I overheard some people today remarking that they could not believe Arnold won the California election. I presume they did not check out a prediction market which put Arnie's chances at around 85% yesterday (IIRC). Current odds on Arnie becoming President -- 10%.
One thing I like about the exchange is that the abstracted act of putting a wager on a pundit-esque outcome, while considering whether the current bid/ask spread puts your hard earned after-tax dollars at risk at favorable odds, alienates you to precisely the most useful degree when considering a political event (or prediction) that may make your blood boil. Sometimes your thinking does become clearer when it is just numbers on a screen instead of flesh and blood people.
The whole thing makes me think of U Chicago judge extraordinaire Richard Posner's book on the poor quality of public intellectuals, his argument being that demand for quality in pundits was low so the market did not supply any. A public list of bets, along with a win/loss history strikes me as being just the sort of thing you would want to judge the quality of your pundit of choice.
Consider the advantages of such a system: 1) you have a permanent record of positions and statements without requiring personal obsessiveness or the pundit's honesty, 2) less chance of claiming to be misunderstood, 3) a focus on pragmatism (if your insight does not translate into a bet, does it matter?), and 4) an acceptance that life is probabilistic, not deterministic, and it is the cumulative tally of wins and losses that matters, not perfect alacrity every time.

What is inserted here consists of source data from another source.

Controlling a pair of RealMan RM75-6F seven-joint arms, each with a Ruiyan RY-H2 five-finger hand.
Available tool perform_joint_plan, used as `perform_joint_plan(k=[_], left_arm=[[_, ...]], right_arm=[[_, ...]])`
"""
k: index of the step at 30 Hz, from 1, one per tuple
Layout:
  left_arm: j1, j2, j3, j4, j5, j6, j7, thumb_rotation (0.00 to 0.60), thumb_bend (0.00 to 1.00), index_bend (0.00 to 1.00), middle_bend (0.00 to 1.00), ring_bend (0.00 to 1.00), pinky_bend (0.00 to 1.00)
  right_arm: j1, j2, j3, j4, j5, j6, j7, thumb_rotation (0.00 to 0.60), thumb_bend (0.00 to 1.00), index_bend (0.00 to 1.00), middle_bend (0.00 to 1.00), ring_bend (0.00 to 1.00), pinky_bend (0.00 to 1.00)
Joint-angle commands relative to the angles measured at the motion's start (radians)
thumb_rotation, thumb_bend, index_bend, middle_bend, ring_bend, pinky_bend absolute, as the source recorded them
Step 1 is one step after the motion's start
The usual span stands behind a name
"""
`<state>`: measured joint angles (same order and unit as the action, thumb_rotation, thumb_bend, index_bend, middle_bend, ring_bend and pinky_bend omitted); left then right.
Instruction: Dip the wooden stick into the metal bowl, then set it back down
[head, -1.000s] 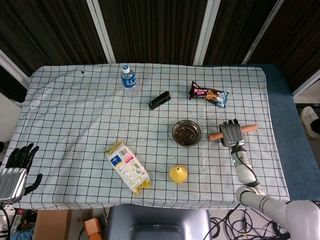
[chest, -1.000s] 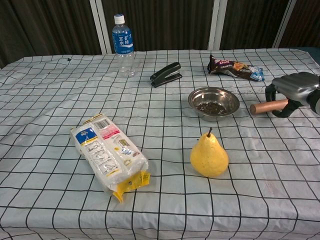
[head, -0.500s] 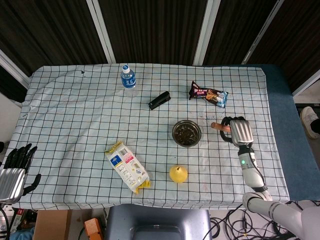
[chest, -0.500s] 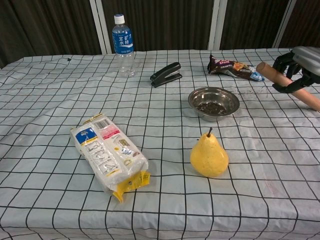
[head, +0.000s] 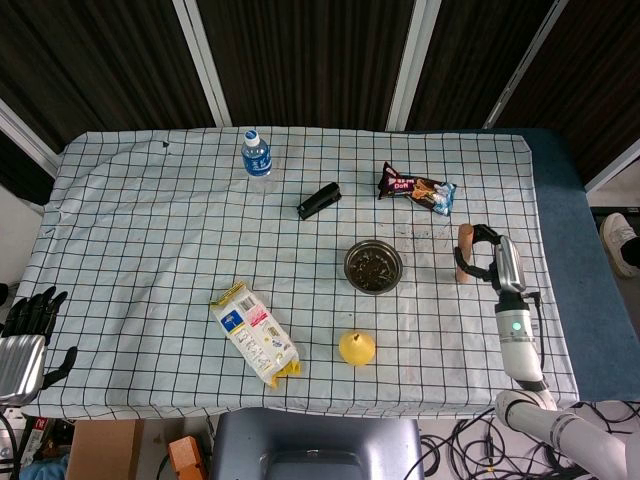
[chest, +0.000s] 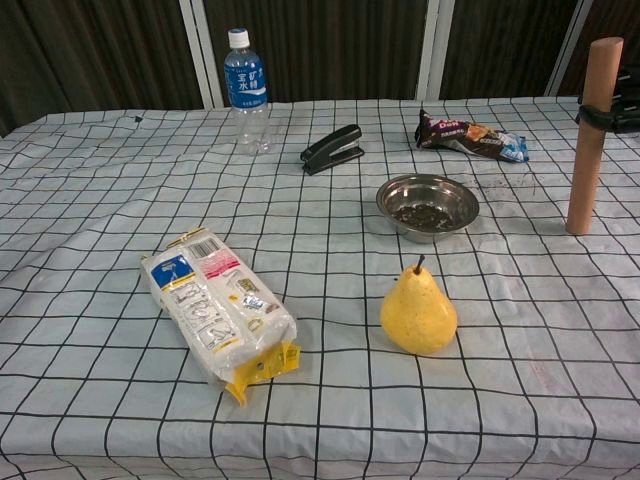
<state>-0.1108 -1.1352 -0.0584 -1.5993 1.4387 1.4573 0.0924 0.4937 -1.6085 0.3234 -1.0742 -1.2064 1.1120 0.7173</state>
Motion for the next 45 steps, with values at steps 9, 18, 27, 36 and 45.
perform_joint_plan(k=[9, 18, 27, 36, 45], left_arm=[[-0.006, -0.001, -0.003, -0.008, -0.015, -0.016, 0.022, 0.600, 0.37, 0.00, 0.00, 0.00, 0.03], [-0.008, 0.001, -0.001, -0.009, -0.011, -0.020, 0.021, 0.600, 0.37, 0.00, 0.00, 0.00, 0.03], [-0.009, 0.000, 0.002, -0.008, -0.006, -0.020, 0.021, 0.600, 0.37, 0.00, 0.00, 0.00, 0.03], [-0.013, -0.005, -0.001, -0.007, -0.014, -0.028, 0.031, 0.600, 0.37, 0.00, 0.00, 0.00, 0.02], [-0.014, -0.007, -0.004, -0.006, -0.017, -0.026, 0.032, 0.600, 0.37, 0.00, 0.00, 0.00, 0.02]], right_arm=[[-0.050, 0.024, 0.057, 0.027, 0.033, -0.200, 0.443, 0.600, 0.31, 0.85, 0.59, 0.43, 0.34], [-0.071, 0.009, 0.056, 0.073, -0.021, -0.130, 0.518, 0.600, 0.31, 0.78, 0.59, 0.43, 0.34], [-0.079, 0.021, 0.056, 0.100, -0.047, -0.126, 0.612, 0.600, 0.31, 0.50, 0.50, 0.36, 0.33], [-0.047, 0.026, 0.076, 0.116, -0.054, -0.130, 0.655, 0.600, 0.26, 0.36, 0.41, 0.29, 0.31], [-0.005, 0.001, 0.106, 0.151, -0.004, -0.173, 0.592, 0.600, 0.26, 0.55, 0.42, 0.33, 0.37]])
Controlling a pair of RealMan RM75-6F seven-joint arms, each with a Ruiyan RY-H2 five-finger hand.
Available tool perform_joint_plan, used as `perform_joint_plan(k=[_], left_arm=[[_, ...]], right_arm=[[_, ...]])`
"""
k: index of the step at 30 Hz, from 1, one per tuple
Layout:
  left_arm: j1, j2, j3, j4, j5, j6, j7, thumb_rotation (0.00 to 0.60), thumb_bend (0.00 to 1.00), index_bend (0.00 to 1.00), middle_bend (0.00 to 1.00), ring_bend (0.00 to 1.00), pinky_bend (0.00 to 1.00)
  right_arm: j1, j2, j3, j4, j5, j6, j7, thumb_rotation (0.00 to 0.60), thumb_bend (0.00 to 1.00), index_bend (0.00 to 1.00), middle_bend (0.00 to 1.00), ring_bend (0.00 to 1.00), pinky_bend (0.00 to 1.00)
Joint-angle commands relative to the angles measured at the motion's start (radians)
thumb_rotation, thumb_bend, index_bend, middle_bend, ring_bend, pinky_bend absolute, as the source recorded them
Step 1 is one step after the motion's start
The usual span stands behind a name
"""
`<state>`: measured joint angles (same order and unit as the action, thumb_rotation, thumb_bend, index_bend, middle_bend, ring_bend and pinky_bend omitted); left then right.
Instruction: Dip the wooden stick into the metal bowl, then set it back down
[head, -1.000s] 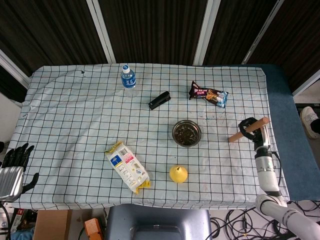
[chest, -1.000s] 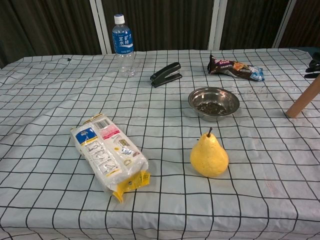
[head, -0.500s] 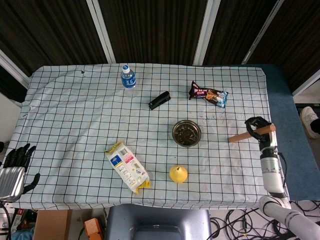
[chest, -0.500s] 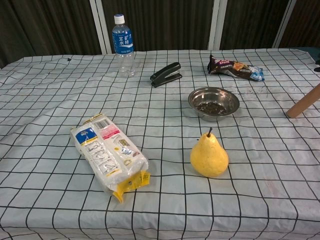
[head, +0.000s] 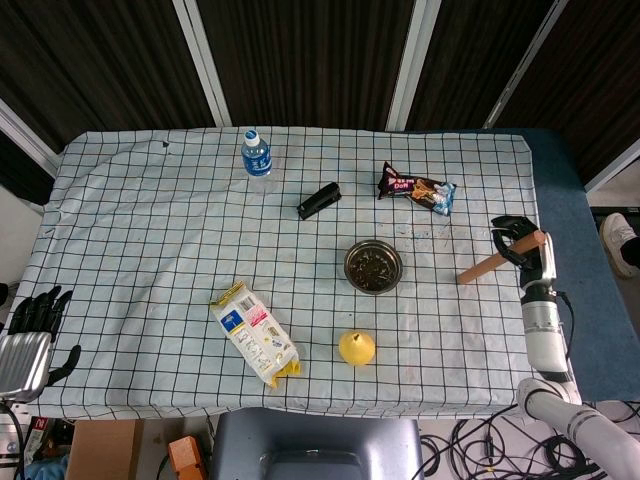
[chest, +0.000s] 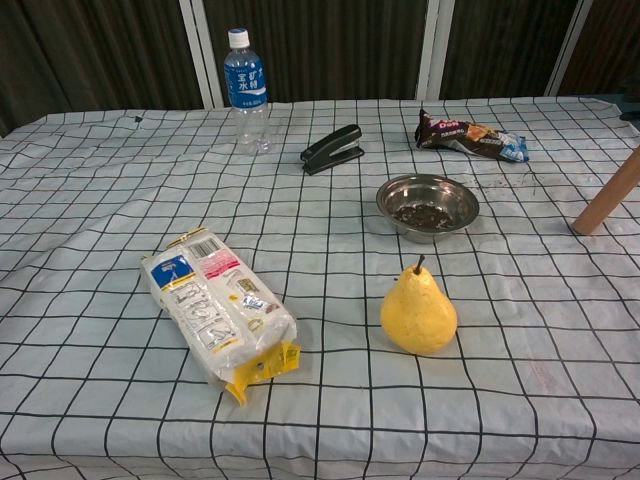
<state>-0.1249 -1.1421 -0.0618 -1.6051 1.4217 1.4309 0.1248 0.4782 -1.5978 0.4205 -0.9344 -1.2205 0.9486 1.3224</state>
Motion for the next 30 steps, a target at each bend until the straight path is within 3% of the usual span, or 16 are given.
perform_joint_plan(k=[1, 7, 11, 21, 30], left_arm=[[0.000, 0.000, -0.001, 0.000, -0.001, 0.000, -0.001, 0.600, 0.37, 0.00, 0.00, 0.00, 0.02], [0.000, -0.001, -0.004, 0.001, -0.008, 0.001, 0.001, 0.600, 0.37, 0.00, 0.00, 0.00, 0.02], [0.001, -0.001, -0.004, 0.001, -0.008, 0.003, 0.001, 0.600, 0.37, 0.00, 0.00, 0.00, 0.02], [0.001, 0.001, -0.004, 0.001, -0.010, 0.001, 0.002, 0.600, 0.37, 0.00, 0.00, 0.00, 0.02], [0.000, 0.003, -0.004, 0.000, -0.013, -0.002, 0.001, 0.600, 0.37, 0.00, 0.00, 0.00, 0.02]], right_arm=[[0.015, -0.014, 0.011, 0.016, 0.015, -0.012, -0.019, 0.600, 0.26, 0.56, 0.43, 0.34, 0.38], [0.005, -0.033, 0.018, 0.018, 0.035, 0.006, -0.039, 0.600, 0.26, 0.84, 0.64, 0.57, 0.62], [0.026, -0.048, 0.036, 0.035, 0.053, -0.009, -0.059, 0.600, 0.26, 0.97, 0.75, 0.69, 0.72], [0.048, -0.058, 0.050, 0.037, 0.037, -0.001, -0.043, 0.600, 0.32, 1.00, 0.90, 0.85, 0.90], [0.108, -0.114, 0.064, 0.084, -0.084, 0.181, 0.044, 0.600, 0.40, 1.00, 0.94, 0.93, 0.95]])
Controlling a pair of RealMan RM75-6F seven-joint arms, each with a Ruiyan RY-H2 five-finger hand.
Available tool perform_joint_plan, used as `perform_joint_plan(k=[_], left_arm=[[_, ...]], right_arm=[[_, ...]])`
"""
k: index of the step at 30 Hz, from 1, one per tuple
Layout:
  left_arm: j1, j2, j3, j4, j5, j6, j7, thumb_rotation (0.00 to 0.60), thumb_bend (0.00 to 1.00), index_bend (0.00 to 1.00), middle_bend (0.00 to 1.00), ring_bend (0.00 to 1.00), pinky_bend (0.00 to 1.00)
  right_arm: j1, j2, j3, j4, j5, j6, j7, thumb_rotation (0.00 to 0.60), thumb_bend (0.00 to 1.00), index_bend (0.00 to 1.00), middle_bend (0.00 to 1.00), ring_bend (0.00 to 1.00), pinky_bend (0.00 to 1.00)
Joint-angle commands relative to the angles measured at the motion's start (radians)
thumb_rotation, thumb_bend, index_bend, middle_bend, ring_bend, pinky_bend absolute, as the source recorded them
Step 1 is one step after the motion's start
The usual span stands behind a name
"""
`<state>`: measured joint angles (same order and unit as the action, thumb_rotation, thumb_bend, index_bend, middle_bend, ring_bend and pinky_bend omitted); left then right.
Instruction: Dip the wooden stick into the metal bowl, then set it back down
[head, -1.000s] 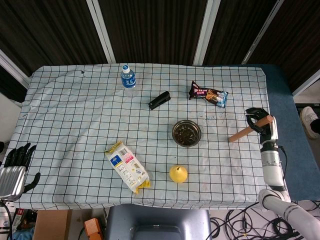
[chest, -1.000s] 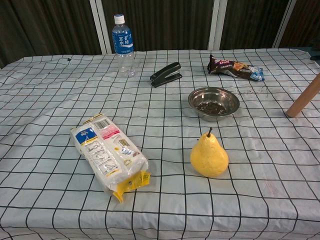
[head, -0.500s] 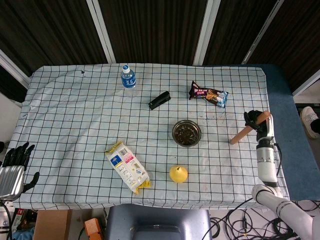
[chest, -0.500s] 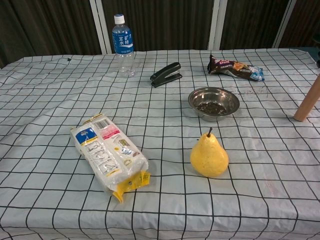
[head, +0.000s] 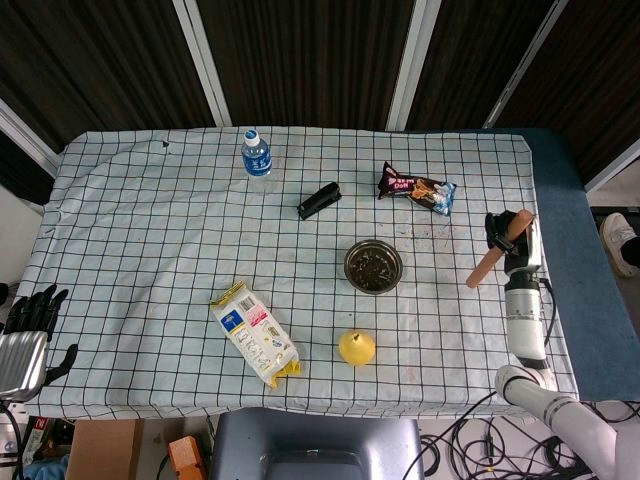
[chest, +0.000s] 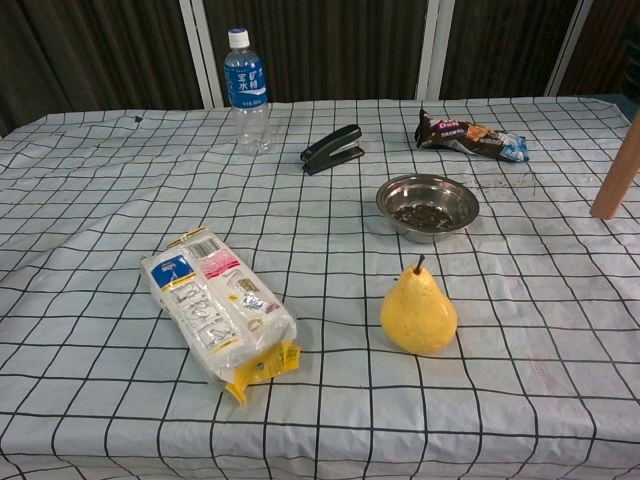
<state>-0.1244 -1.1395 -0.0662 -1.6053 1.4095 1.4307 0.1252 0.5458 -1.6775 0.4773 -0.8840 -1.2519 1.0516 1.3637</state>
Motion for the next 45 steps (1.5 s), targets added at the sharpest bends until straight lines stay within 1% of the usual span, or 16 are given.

By calculating actual wins, you would see if the pundit actually held contrarian (undervalued) views that signal greater insight and understanding -- which is presumably why they think people should pay attention to them in the first place.
I visited Neal Stephenson today who was signing copies of his new book Quicksilver, which kinda seems like a sciencey version of Pynchon's excellent Mason & Dixon. Stephenson is incredibly dull in person, incredibly. If the guy droning on in front of me did not match the picture on the back of his books, I would not believe it was the same fellow. A surprising disappointment given how rich and thoughtful his books seem to me. But (for some reason) it did get me thinking about how, over the past few years, the Internet has gone from being this wonderful groupfest to this kinda scary place which is 75% crazy and wants to destroy everything you hold dear. I wonder if people felt similarly dislocated in the early days of advertising when they were suddenly told to "buy soap" by some guy on a screen, so they did. Just as everyone ignores adverts now, I wonder if, in a few years, online screeds on how the current evil baby eating administration is destroying everything will seem quaint, like those retro ads for instant cake mix, and be tolerantly ignored. Of course, a public record of gains (or losses) on prediction market would be a healthy innoculant too.